## Work instruction:
When you transcribe the listing that follows, keep every line exact and omit the pictures.
================================
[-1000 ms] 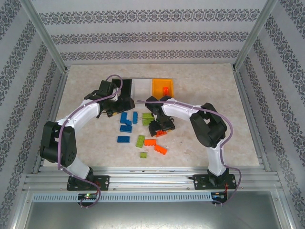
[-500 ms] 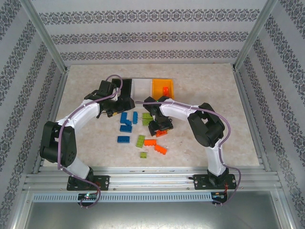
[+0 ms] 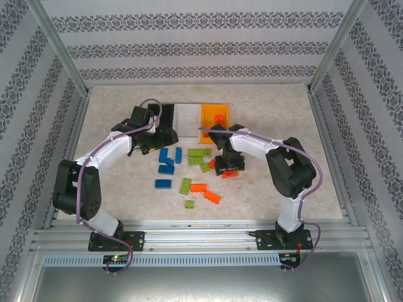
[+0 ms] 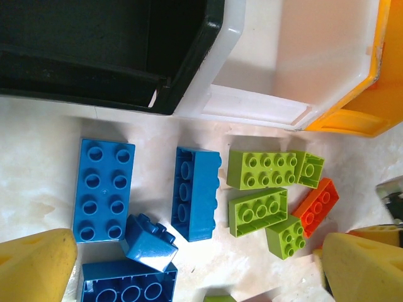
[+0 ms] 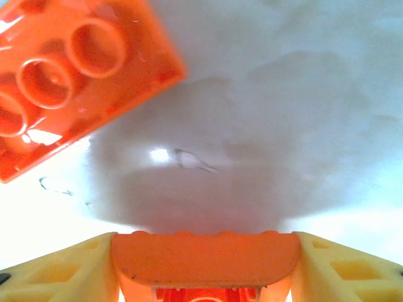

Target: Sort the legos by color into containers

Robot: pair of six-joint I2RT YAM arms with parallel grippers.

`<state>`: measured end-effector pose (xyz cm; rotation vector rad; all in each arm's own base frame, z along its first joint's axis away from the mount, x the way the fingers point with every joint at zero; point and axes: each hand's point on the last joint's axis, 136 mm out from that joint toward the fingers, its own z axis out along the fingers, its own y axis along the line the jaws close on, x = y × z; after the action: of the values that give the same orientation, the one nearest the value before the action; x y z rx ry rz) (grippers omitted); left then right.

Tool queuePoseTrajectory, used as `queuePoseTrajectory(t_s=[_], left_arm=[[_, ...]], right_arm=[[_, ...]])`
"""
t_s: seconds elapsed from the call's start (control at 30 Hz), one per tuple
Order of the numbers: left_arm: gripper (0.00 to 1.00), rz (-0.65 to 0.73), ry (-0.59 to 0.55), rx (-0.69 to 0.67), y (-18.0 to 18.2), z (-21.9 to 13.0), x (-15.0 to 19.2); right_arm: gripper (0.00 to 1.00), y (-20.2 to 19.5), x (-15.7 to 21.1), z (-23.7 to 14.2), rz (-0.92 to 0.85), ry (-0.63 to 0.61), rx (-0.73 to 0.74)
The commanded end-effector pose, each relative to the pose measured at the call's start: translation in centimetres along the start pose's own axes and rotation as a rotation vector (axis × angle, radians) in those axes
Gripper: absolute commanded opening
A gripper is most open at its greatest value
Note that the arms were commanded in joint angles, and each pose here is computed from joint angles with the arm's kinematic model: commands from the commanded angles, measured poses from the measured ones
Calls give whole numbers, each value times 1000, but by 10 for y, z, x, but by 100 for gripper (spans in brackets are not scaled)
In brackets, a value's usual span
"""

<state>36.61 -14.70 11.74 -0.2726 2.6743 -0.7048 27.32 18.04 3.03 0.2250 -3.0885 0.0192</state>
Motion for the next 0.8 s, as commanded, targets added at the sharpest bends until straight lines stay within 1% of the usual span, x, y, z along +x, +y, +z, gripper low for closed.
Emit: queuePoseTrajectory(t_s=[0.0, 0.23, 0.43, 0.57, 0.77], left_arm=[[100, -5, -5, 13, -6, 1, -2], [100, 10, -7, 23, -9, 1, -6], [100, 50, -13, 10, -10, -4, -10], [100, 77, -28, -4, -8, -10, -16], [100, 55, -56, -18, 8, -23, -22]], right_arm=[[62, -14, -3, -28, 70, -56, -17], [61, -18, -35, -79, 186, -162, -164], [61, -7, -80, -124, 238, -261, -285], [61, 4, -110, -140, 258, -287, -345], [61, 24, -146, -146, 280, -287, -423]])
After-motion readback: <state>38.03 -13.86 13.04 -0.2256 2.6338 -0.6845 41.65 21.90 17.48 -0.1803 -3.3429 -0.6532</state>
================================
## Exercise response:
[-1000 ms] 
[-500 ms] 
[+0 ms] 
[+0 ms] 
[+0 ms] 

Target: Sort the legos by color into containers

Robot: pair of six-joint I2RT YAM arms with parallel grippers.

`<state>`: measured end-effector pose (xyz cm; rotation vector rad; all in each arm's own base frame, z along its first joint's axis away from the mount, x the way the fingers point with every joint at zero; point and axes: each hand's point on the last joint's axis, 136 mm out from that joint toward the fingers, its own z axis out along the fingers, its own y axis along the line the jaws close on, x = y × z; after the action: of the values that give the same orientation, the one nearest the value before the action; x y z rx ry rz) (grippers omitted); left then right.

Tool queuePoseTrajectory, used as `queuePoseTrajectory(t_s=[_], left_arm=[[_, ...]], right_arm=[[_, ...]])`
"""
t_s: seconds elapsed from the call's start (control at 30 Hz), one per tuple
Order of the numbers: left_arm: gripper (0.00 to 1.00), rz (-0.65 to 0.73), ry (-0.59 to 0.55), rx (-0.69 to 0.67), y (-18.0 to 18.2), z (-21.9 to 13.0), x (-15.0 to 19.2); right_arm: gripper (0.00 to 1.00), y (-20.2 to 19.5), x (-15.7 to 21.1), z (-23.7 to 14.2), rz (-0.92 to 0.85), ry (-0.63 to 0.61), rx (-0.73 to 0.74)
The commanded end-effector pose, each relative to the pose measured at the call's start: translation in centimetres along the start pose's own axes and rotation as a rotation vector (axis × angle, radians) in those axes
Gripper: absolute commanded opening
A gripper is most open at its greatest value
Note that the arms were commanded in joint angles, and each pose here is computed from joint angles with the arm's kinematic model: commands from the commanded angles, measured poses from the measured ones
Calls give whole numbers, each value times 1000, but by 10 for y, z, x, but by 100 for gripper (spans in brackets are not scaled)
In brackets, a value's usual span
"""

<state>36.61 -14.70 11.74 -0.2726 2.6743 -0.7048 27.32 18.04 3.03 0.2250 -3.0885 0.0192</state>
Motion for the next 0.8 s, as commanded, targets added at the sharpest bends until straight lines stay within 1% of the usual span, x, y, z along +x, +y, +z, gripper low for closed.
Emit: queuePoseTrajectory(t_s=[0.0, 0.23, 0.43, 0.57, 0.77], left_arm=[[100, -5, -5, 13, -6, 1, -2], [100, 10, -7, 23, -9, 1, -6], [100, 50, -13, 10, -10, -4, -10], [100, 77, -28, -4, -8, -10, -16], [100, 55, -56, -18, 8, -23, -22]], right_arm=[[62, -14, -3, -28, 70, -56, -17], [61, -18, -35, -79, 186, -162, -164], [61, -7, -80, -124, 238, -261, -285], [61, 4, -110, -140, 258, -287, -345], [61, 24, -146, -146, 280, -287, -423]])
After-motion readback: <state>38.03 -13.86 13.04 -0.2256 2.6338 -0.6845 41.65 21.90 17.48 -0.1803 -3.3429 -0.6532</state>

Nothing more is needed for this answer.